El dirigente socialista subraya que muchos de esos inmigrantes viven y trabajan en Baleares gracias a las regularizaciones impulsadas por el Gobierno de Aznar hace 20 años, y acusa al PP de olvidar deliberadamente ese precedente.

Prohens redobla la crítica y acusa al PSOE de "racismo institucional"

En su segundo turno, Prohens intenta matizar sin rebajar el tono. "Viva Bad Bunny vestido de Zara”, afirma, antes de reivindicar que el PP da la bienvenida "a todas las personas que vienen a contribuir, a generar riqueza, a trabajar, a integrarse y a respetar nuestras leyes". Sin embargo, vuelve a cargar contra la regularización masiva, que define como una maniobra "para desviar la atención" y que califica de "racismo institucional". Además, acusa al PSOE de ser "muy valiente para gobernar contra la gente de aquí y muy cobarde para luchar contra las mafias".

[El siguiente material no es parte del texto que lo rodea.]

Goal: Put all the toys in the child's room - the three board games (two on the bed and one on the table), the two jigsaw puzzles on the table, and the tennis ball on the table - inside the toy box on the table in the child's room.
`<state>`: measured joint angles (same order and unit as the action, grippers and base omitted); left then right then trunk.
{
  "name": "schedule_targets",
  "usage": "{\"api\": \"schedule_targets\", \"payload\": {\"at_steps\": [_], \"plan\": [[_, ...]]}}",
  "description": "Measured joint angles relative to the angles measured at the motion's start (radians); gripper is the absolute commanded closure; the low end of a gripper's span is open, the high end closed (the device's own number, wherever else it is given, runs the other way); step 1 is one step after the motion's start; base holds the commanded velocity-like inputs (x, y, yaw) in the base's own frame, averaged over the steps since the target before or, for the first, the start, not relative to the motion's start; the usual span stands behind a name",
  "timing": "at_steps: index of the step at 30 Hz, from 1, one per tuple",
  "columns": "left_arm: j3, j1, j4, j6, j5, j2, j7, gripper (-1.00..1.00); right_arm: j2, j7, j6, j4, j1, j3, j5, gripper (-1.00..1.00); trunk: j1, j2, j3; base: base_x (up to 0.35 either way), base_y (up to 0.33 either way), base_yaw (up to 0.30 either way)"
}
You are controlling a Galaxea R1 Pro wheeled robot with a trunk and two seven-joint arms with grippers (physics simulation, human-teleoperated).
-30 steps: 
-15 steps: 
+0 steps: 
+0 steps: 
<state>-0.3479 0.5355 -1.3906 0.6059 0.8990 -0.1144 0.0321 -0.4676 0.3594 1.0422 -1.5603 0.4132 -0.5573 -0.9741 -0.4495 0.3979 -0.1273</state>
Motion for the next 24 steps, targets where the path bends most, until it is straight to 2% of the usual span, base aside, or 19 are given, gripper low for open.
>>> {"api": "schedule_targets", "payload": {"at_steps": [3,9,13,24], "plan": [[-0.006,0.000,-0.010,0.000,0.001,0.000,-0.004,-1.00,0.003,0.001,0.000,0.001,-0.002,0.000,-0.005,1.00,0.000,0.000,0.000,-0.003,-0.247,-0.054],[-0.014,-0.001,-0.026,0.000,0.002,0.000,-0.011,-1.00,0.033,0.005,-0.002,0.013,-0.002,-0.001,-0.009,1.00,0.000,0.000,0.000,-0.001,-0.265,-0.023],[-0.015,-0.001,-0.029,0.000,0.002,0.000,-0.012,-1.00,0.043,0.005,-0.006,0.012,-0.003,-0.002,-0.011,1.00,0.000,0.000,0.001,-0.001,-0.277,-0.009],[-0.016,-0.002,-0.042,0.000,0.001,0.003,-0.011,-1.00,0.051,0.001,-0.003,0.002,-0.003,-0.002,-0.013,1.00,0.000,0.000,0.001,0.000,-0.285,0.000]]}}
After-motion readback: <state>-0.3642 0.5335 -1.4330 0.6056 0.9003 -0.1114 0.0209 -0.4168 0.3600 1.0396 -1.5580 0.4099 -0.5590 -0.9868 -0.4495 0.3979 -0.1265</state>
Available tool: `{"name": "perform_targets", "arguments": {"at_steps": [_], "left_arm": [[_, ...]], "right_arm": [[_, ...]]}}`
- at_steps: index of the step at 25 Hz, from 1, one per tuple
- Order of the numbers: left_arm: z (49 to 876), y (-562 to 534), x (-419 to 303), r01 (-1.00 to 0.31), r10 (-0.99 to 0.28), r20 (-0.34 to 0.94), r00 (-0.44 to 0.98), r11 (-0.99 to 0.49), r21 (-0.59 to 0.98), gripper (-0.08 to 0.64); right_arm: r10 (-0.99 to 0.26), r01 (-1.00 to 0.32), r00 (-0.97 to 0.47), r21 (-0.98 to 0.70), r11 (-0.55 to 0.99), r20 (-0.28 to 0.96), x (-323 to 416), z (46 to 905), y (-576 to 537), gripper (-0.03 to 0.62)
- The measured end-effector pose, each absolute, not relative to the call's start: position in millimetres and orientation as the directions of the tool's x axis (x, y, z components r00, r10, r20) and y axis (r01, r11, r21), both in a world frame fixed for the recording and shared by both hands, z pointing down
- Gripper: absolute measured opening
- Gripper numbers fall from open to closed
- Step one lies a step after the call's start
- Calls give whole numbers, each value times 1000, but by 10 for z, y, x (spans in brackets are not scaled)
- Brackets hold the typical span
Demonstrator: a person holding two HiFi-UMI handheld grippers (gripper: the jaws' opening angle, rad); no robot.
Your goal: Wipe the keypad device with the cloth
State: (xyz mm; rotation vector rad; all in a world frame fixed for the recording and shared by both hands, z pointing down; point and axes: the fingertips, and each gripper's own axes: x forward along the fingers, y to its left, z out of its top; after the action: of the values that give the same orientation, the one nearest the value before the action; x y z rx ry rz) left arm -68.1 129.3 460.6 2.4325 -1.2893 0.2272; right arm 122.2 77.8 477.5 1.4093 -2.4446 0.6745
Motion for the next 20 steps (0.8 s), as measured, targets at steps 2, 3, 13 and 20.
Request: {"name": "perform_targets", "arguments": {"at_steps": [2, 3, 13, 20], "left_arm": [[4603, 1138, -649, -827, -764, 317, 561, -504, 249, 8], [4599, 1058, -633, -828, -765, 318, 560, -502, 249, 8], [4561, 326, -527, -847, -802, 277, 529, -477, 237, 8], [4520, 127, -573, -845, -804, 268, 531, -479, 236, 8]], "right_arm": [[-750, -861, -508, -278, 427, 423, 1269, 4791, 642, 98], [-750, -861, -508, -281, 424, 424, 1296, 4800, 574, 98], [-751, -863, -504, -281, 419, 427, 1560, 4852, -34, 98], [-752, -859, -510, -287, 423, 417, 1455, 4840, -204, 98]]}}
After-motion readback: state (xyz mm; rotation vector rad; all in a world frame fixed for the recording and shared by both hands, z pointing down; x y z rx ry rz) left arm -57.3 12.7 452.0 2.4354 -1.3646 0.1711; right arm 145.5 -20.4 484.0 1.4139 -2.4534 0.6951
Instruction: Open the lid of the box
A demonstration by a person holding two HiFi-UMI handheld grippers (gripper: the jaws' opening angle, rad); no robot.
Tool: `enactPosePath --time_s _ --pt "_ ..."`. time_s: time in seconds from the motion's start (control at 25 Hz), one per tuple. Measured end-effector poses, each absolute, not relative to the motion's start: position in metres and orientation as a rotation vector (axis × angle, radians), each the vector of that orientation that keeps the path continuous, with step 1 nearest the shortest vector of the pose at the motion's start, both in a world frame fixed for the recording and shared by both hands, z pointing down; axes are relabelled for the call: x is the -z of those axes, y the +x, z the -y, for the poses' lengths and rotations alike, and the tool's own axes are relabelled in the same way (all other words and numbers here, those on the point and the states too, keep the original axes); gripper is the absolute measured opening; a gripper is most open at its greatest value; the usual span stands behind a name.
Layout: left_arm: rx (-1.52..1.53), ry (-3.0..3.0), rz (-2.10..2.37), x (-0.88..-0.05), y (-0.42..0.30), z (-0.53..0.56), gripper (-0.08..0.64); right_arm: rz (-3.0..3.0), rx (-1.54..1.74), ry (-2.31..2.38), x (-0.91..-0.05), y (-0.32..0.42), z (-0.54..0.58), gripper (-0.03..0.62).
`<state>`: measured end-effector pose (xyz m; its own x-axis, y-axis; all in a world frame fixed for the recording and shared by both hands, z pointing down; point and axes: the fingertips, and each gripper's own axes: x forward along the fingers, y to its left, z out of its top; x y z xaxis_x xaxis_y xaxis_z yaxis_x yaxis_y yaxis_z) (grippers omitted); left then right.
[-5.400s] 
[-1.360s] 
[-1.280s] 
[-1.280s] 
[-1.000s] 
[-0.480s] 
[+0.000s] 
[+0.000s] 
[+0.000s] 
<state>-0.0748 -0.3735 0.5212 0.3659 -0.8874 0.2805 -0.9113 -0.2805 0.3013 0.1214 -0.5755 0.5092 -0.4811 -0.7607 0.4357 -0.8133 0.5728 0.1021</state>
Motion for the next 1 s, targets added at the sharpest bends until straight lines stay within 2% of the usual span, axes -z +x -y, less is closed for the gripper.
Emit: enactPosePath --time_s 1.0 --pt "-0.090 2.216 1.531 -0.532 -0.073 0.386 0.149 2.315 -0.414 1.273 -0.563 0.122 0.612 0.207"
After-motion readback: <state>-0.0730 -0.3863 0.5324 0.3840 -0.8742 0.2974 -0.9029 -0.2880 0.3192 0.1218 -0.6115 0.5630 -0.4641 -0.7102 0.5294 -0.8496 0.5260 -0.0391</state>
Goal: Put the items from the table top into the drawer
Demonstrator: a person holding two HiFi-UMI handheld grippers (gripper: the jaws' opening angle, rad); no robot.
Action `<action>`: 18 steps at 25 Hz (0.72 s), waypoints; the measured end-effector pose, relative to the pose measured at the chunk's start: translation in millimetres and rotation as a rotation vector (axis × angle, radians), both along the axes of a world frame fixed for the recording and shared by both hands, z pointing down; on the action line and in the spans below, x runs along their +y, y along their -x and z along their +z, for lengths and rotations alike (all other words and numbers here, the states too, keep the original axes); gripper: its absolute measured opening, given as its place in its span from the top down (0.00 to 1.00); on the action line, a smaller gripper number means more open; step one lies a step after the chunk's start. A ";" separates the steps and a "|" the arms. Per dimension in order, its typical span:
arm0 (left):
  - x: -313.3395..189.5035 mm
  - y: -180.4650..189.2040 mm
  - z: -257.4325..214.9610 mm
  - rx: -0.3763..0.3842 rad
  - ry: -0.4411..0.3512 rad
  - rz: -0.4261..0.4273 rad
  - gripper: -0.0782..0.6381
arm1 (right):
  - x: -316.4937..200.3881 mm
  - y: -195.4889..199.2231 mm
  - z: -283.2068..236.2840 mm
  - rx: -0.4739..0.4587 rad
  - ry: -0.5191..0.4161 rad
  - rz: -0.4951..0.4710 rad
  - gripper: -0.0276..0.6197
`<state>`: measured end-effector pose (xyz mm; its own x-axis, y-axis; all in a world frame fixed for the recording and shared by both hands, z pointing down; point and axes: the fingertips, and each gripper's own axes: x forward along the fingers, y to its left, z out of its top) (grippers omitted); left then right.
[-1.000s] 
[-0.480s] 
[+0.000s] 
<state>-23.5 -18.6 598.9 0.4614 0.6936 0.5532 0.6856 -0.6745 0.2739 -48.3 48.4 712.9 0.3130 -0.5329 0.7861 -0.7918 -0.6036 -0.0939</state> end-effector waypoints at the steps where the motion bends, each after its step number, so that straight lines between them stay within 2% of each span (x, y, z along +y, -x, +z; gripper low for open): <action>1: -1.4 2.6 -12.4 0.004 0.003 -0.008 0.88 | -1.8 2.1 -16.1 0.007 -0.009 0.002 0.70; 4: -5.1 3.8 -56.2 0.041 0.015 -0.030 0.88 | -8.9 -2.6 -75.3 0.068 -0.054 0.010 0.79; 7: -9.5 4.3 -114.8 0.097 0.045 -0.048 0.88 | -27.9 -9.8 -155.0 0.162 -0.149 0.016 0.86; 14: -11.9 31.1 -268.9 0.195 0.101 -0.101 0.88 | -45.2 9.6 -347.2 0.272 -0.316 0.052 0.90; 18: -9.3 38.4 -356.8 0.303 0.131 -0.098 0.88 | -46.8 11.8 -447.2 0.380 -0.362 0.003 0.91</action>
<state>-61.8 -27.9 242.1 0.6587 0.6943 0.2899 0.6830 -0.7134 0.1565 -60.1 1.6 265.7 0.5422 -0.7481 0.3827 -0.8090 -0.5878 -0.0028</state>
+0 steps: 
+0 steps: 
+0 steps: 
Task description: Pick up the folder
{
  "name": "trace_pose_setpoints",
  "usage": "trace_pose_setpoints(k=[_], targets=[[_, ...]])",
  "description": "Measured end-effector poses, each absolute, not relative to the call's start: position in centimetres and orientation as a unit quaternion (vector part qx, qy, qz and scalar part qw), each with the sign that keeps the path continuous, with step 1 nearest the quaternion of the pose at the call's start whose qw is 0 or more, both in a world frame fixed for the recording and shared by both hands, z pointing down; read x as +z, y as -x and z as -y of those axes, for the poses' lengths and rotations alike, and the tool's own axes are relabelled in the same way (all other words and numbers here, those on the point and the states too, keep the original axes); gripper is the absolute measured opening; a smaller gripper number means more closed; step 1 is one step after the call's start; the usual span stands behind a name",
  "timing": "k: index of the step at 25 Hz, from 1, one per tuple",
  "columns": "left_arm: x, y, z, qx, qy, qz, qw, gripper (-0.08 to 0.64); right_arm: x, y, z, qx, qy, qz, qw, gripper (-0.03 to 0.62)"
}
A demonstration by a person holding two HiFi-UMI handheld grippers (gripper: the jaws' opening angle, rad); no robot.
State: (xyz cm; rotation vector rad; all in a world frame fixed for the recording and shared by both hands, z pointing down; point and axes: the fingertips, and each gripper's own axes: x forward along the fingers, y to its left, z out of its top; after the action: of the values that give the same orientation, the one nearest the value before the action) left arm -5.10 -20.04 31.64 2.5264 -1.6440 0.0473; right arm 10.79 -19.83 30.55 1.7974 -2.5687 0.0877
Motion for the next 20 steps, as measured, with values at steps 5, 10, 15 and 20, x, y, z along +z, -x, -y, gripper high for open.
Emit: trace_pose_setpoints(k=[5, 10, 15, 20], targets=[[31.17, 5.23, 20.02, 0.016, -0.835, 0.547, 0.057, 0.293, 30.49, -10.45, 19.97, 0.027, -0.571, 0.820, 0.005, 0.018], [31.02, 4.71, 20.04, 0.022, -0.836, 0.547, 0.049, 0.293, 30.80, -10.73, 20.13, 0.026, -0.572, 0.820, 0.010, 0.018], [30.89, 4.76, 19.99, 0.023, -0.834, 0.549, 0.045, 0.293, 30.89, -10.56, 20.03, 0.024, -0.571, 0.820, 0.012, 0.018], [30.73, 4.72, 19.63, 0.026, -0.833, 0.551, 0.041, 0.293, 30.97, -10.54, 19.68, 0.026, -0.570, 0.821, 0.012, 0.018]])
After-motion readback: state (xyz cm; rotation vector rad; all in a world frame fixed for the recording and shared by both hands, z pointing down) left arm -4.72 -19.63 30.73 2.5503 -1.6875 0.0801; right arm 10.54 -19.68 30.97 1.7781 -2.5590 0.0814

IU acusa al PP de asumir el discurso del "gran reemplazo"

Por su parte, el diputado de Izquierda Unida, José María García, asegura que no existe ningún efecto llamada: "Estos inmigrantes ya están aquí". García acusa al PP de "comprar parte del discurso del gran reemplazo de la extrema derecha" y sostiene que en este debate "les sale lo peor que tienen dentro: clasismo, xenofobia y odio al pobre".

Defiende que la inmigración ha sido la impulsora de la economía balear y reprocha al PP que "insulte a los inmigrantes y enfrente a la sociedad" con este tema. Además, denuncia una doble vara de medir: "No exigen lo mismo a los extranjeros europeos con dinero que llevan años aquí sin molestarse en aprender catalán ni castellano". La diferencia, concluye, "es que esos tienen dinero".